Denis Bauchard said that Paris views Hezbollah as a “political party with representatives in parliament and ministers in the government, and thus it enjoys the legitimacy that can only be derived from the electoral process. Through our embassy in Beirut, we have established good bilateral relations with its ministers and its other party members at all levels. We seek to maintain good and balanced relations with all Lebanese communities, including the Shiites.”

He said that the Shiite community is an important one and impossible to overlook. Thus France views the Shiite community as a “partner” with whom it interacts mainly through the Lebanese Parliament Speaker, Nabih Berri, and Hezbollah, Bauchard said.

However, Bauchard mentioned other factors that influence the Paris-Hezbollah dynamic. First among them is the presence of UNIFIL forces in southern Lebanon which include French personnel in its ranks. Bauchard described this relationship in the south as “highly sensitive” and attributes its delicacy to the Syrian situation and the potential it has to spill over into Lebanon. Nonetheless, Bauchard says that “The situation has become more sensitive than it was previously . . . however there is a tacit agreement between UNIFIL and Hezbollah to avoid a dangerous escalation that neither side wants.”

Bauchard pointed to French political sources which had said that if France were to place Hezbollah on the terror list “it would likely have ramifications that would increase the tension in the UNIFIL–Hezbollah relationship.” Tensions between Paris and Hezbollah factor arise from that fact that Paris has taken a strong position in opposition to the Syrian regime, which enjoys the unconditional support of Hezbollah. The French sources added that, “What is true of the Syrian file is also true of the Iranian nuclear file,” in that Paris is not hesitant to take a firm stance that contradicts the ideology and commitments of Hezbollah.

The Associated Press quoted French researcher Joseph Bahout, a professor at the Institute of Political Science in Paris, when he said that bowing to the demands of Israel and Washington “would put UNIFIL in an untenable situation,” in southern Lebanon. He said that the acceptance of the presence of international forces in this region “is in large part due to the good relations that still exist between the West, specifically France, and Hezbollah.”

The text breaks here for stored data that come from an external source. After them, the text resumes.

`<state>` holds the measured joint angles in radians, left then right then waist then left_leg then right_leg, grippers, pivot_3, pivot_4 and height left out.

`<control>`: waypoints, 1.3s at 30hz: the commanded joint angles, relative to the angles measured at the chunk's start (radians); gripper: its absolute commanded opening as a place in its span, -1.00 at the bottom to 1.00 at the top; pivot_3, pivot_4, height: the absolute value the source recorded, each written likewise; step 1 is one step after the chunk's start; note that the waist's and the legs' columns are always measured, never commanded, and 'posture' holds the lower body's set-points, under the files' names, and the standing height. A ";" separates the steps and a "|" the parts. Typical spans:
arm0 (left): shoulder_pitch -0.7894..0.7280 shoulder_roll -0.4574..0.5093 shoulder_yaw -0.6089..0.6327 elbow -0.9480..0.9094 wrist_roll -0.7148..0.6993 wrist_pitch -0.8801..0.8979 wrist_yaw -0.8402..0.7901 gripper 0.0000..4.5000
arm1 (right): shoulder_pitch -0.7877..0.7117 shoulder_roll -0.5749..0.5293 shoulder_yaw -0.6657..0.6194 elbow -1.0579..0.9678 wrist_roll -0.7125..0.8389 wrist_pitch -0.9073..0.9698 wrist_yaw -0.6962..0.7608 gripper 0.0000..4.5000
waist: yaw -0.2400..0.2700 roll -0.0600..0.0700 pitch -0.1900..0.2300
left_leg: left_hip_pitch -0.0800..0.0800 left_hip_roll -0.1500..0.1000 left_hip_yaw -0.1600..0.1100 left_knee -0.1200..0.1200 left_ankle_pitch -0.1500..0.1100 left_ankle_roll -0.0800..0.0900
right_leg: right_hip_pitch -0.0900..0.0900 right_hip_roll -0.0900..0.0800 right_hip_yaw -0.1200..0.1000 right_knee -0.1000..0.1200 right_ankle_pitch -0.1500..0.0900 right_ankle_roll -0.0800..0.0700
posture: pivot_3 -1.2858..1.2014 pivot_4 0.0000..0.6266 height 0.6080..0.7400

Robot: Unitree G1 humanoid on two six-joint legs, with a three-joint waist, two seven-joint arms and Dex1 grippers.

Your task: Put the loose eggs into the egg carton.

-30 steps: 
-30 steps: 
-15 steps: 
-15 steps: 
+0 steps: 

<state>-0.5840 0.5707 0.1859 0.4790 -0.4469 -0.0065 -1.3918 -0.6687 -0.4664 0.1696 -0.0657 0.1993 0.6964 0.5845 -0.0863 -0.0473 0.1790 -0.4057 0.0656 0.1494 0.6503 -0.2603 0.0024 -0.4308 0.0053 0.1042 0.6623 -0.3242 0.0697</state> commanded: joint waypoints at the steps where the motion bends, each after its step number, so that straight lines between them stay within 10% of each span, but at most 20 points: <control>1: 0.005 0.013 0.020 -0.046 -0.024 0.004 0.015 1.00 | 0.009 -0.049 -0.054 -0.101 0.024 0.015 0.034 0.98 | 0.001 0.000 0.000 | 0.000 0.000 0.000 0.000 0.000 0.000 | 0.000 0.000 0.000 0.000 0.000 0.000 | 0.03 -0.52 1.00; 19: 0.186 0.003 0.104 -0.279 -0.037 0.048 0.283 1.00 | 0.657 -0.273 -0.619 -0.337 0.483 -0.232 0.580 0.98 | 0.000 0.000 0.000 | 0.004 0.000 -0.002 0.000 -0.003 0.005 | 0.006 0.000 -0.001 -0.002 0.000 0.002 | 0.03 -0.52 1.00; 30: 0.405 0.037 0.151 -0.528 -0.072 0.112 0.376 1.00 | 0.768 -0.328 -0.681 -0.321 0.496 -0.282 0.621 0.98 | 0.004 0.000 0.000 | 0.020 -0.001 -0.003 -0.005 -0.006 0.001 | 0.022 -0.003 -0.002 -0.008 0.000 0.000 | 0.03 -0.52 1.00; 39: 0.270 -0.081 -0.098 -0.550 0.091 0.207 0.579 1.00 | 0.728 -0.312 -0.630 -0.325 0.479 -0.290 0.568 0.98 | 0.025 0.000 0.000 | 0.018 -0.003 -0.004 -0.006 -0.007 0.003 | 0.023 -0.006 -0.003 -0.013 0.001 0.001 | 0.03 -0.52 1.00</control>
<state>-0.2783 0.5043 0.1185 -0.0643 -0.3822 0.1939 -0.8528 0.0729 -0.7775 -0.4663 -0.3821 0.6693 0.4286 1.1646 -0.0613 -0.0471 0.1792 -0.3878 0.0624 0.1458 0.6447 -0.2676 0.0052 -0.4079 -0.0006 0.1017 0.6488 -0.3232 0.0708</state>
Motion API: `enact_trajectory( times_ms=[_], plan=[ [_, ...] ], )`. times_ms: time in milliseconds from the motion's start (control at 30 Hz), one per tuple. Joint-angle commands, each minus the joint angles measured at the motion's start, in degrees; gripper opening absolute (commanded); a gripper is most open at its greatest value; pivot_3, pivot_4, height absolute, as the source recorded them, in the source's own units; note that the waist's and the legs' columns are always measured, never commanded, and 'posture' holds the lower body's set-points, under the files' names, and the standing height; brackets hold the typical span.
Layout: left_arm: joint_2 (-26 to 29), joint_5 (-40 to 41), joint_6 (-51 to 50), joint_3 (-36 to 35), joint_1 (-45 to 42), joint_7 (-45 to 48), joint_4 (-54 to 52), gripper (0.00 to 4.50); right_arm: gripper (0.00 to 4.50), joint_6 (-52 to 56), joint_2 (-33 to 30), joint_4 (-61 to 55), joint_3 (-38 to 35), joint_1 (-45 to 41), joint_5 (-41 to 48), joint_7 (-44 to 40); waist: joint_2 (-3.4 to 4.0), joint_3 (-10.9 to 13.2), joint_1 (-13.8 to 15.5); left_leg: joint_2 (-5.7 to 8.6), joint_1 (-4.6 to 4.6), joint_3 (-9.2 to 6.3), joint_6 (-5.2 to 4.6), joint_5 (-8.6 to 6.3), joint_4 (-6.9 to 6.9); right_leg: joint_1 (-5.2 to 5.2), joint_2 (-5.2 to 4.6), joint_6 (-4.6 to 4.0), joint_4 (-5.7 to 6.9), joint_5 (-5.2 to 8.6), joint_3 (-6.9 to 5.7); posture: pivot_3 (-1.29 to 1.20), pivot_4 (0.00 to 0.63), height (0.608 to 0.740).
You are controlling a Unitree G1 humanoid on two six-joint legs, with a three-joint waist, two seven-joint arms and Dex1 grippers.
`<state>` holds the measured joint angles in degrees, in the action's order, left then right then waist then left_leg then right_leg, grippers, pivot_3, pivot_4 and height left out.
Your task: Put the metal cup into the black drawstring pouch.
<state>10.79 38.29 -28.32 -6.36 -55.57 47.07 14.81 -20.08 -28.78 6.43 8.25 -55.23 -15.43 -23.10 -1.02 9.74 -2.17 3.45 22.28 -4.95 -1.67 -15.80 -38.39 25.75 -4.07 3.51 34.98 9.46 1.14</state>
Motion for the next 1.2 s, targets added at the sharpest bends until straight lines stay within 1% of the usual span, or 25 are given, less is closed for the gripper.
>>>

For his part, MP Gérard Bapt said that, “It is in Hezbollah’s interest to maintain relative peace in southern Lebanon and to not cause problems.” The French MP told Asharq Al-Awsat that threats to UNIFIL “could likely come from the Salafists more than from Hezbollah.” Bapt called upon his country to take these risks into account not only in regards to UNIFIL, but on a larger scale in terms of French support for the Syrian opposition and its Salafist currents, which could have other impacts on Lebanon and the region. Bapt argued that the time has come for the French government to reassess its position, especially as the Americans and Russians “are looking for a way out that prevents Syria from plunging into total chaos like in Libya or Afghanistan.”

Bapt looks at France’s relationship with Hezbollah within the context of wider Lebanese-French relations, which he feels is “a departure from the previous policy that focused mostly on the Maronite-French relationship.” In his view, the relationship between France and Hezbollah is, “vital given the facts on the ground . . . It can be a stabilizing force on Lebanon’s domestic scene.”

In terms of triangular French-Iranian-Hezbollah relations, Bapt believes that the resumption of talks on the Iranian nuclear issue between Tehran and the permanent members of the UN Security Council (plus Germany) will reflect positively on this relationship if it leads to an understanding between the two sides.

The subject of Hezbollah remains high on the European agenda. French sources say that “There are centrist solutions available” in regards to reconciling opposing views in the 27 nation bloc. For example, they could single out Hezbollah’s military wing or blacklist the names of those involved in the Burgas attack, as recently happened with Imad Mughniyah, the military commander Hezbollah. His name remained on the list until he was killed in a car bombing in Damascus in 2008.